▸ **WORK INSTRUCTIONS**
Output the data below only from the line containing "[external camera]" up to and including the line containing "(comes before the", exact and with the pictures left out.

▸ **RECORDED INFORMATION**
• • • • • • •

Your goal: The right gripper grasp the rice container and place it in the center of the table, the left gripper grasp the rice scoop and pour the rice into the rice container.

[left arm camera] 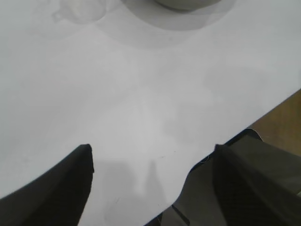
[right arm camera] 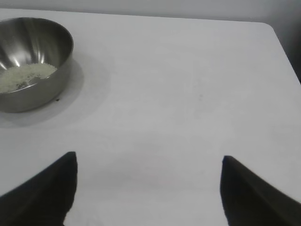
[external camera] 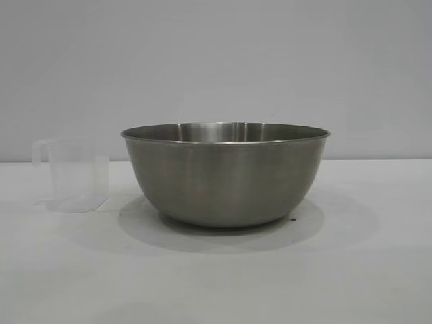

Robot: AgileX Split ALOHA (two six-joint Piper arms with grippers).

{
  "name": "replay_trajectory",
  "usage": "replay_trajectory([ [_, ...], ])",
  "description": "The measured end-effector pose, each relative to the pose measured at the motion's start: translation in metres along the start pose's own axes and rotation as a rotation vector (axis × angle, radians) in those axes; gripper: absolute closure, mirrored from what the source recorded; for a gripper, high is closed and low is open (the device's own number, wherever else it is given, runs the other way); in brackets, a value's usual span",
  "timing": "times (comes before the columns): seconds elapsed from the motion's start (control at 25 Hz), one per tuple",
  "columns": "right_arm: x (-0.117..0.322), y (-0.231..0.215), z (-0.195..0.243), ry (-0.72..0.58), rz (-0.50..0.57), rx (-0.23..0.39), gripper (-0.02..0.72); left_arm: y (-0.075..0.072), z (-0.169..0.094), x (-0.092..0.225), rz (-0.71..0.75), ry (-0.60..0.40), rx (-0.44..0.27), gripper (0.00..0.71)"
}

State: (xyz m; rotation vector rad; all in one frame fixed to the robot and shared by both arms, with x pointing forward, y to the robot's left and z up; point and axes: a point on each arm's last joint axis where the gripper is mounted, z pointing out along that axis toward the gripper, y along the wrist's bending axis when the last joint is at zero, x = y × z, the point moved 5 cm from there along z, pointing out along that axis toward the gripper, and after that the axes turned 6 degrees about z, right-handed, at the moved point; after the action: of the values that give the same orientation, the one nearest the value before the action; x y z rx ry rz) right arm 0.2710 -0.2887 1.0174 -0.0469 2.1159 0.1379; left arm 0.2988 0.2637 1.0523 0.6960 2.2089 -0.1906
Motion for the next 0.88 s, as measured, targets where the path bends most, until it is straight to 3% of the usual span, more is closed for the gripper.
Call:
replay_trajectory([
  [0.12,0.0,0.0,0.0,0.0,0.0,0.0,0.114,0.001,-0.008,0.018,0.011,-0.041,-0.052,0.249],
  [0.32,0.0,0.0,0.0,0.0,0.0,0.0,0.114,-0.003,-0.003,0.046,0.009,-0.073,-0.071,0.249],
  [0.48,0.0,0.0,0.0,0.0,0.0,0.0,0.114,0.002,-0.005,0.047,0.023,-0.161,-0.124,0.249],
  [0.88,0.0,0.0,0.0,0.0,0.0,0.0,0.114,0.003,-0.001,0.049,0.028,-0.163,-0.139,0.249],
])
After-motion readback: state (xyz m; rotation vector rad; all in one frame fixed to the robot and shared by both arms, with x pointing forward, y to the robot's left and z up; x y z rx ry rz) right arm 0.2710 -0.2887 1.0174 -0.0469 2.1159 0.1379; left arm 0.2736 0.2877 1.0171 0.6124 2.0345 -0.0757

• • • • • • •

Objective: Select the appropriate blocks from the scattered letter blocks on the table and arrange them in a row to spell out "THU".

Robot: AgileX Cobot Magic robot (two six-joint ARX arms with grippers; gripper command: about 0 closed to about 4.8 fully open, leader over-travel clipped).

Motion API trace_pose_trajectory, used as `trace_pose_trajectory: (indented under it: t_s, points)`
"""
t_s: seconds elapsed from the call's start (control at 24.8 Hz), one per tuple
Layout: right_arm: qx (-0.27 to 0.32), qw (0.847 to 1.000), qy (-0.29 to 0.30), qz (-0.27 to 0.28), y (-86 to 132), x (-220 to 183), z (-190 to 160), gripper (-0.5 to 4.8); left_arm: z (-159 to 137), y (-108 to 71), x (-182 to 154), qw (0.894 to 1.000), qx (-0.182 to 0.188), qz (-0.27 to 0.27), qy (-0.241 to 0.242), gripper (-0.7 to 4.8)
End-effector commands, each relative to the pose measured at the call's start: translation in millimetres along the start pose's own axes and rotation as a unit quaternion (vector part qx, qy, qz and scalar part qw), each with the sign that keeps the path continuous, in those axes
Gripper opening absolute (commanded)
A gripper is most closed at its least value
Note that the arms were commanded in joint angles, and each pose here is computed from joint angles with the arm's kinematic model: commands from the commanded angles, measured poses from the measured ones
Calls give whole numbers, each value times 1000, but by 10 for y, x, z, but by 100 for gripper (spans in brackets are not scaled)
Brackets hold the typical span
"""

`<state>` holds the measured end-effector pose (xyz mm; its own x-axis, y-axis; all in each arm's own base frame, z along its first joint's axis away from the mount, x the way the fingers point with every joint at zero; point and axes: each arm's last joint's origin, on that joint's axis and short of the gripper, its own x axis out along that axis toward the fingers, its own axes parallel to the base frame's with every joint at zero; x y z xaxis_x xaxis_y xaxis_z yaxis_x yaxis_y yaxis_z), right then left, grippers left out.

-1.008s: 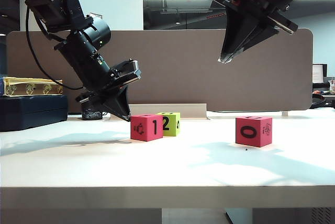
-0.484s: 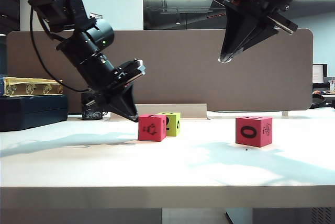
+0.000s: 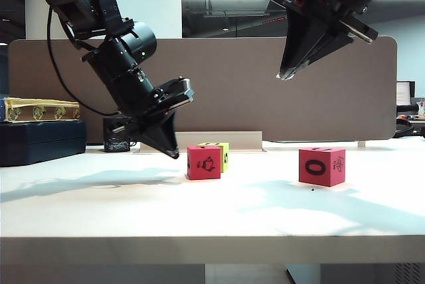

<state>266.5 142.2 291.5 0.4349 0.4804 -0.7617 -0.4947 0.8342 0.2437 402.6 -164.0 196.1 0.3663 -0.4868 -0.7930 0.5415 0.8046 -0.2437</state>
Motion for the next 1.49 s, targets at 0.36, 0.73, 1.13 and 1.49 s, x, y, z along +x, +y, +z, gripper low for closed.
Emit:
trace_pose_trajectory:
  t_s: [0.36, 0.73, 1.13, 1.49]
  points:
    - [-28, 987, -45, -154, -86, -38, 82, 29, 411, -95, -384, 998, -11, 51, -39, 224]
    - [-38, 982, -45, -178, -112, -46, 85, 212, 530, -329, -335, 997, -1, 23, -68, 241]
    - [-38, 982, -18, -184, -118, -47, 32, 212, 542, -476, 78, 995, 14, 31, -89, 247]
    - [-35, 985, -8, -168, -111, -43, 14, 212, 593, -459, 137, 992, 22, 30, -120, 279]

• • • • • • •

▸ **THE ANSWER**
[external camera] 

Robot: AgileX Split ALOHA (two six-joint Piper arms with grippers).

{
  "name": "replay_trajectory",
  "usage": "replay_trajectory([ [_, ...], ])",
  "description": "The measured end-effector pose, each relative to the pose measured at the motion's start: translation in metres along the start pose's own axes and rotation as a rotation vector (axis × angle, radians) in those axes; gripper: absolute closure, mirrored from what the source recorded; for a gripper, high is closed and low is open (the device's own number, wherever else it is given, runs the other way); in brackets, a value's usual span",
  "timing": "times (comes before the columns): seconds elapsed from the motion's start (control at 25 Hz), one per tuple",

Whatever the exercise asked has now been answered.